Fille de Gervaise Macquart et de Coupeau. Mère de Louis Coupeau.

A 6 ans, Nana n’aime pas l’école et règne en vaurienne sur tous les galopins du quartier de la Goutte d’Or à Paris.

Elle devient apprentie fleuriste à 13 ans mais n’a aucun goût pour le travail. Elle quitte rapidement l’environnement familial, sa mère alcoolique qui se partage entre deux hommes, et s’installe grâce à la générosité d’un vicomte.

A 16 ans, elle a un fils, Louiset, de père inconnu. Lorsqu’elle a 18 ans, un amant russe l’a installée dans un appartement du boulevard Haussman. Abandonné par ce dernier, elle subsiste grâce à des aventures douteuses.

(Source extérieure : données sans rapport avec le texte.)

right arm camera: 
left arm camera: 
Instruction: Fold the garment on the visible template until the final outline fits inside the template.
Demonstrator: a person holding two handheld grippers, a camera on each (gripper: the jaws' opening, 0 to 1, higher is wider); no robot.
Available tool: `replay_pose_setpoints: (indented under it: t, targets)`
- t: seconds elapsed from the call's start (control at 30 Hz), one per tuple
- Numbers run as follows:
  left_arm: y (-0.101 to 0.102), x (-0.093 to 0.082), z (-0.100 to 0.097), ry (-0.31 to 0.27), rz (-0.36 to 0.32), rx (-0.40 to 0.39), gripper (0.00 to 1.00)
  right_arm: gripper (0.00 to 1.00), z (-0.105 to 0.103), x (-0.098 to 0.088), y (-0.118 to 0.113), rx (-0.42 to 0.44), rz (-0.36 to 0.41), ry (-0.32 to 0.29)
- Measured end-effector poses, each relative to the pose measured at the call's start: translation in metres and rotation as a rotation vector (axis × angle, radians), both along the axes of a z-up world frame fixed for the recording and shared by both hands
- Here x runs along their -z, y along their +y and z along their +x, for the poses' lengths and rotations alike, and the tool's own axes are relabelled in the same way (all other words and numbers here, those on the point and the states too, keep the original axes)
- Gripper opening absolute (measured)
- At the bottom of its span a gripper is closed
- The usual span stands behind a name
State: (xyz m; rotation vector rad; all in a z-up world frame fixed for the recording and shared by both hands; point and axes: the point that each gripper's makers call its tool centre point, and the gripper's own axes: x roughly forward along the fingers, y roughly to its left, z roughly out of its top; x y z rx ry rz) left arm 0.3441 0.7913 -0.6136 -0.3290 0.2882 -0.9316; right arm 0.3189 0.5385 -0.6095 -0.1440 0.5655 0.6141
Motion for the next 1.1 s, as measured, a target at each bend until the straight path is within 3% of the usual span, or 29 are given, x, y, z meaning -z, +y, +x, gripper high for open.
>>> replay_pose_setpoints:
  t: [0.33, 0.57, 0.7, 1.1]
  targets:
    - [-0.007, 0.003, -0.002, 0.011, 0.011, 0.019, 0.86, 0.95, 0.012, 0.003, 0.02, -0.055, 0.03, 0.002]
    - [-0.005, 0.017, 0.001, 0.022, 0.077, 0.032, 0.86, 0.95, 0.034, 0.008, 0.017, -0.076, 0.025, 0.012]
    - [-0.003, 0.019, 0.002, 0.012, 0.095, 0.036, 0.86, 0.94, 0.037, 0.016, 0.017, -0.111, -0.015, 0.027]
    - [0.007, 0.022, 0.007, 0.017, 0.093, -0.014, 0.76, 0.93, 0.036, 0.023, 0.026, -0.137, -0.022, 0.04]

Bordenave, le directeur des Variétés, a l’idée de lancer Nana dans une pièce, « la Blonde Vénus ». Elle est mauvaise en chant, et de même en comédie, mais son éclatante beauté suffit à griser le public et à affoler les messieurs. Ainsi, Nana s’amuse avec de nombreux hommes, les méprise, et dépense allégrement leur argent.

Elle aura néanmoins un étourdissement avec l’acteur Fontan avec qui elle habite à Montmartre. Celui-ci la bat, vit sur ses ressources puis finit par la chasser grossièrement. Par la suite, Nana jure fidélité au marquis Muffat, en échange de son argent, mais le trompe ouvertement, pour se montrer qu’elle est libre. Insensible au mal qu’elle inflige, elle conserve son innocence, même lorsque ses anciens amants, ruinés et désespérés se suicident.

Après une dernière représentation théâtrale dans « Mélusine », Anna part en Orient. Des légendes circulent alors, telles que la conquête d’un vice-roi ou une colossale fortune en Russie.

En 1870, Nana revient à Paris et retrouve son fils atteint de la variole. Celui-ci meurt rapidement. Egalement contaminée, Nana décède à son tour quelques jours après.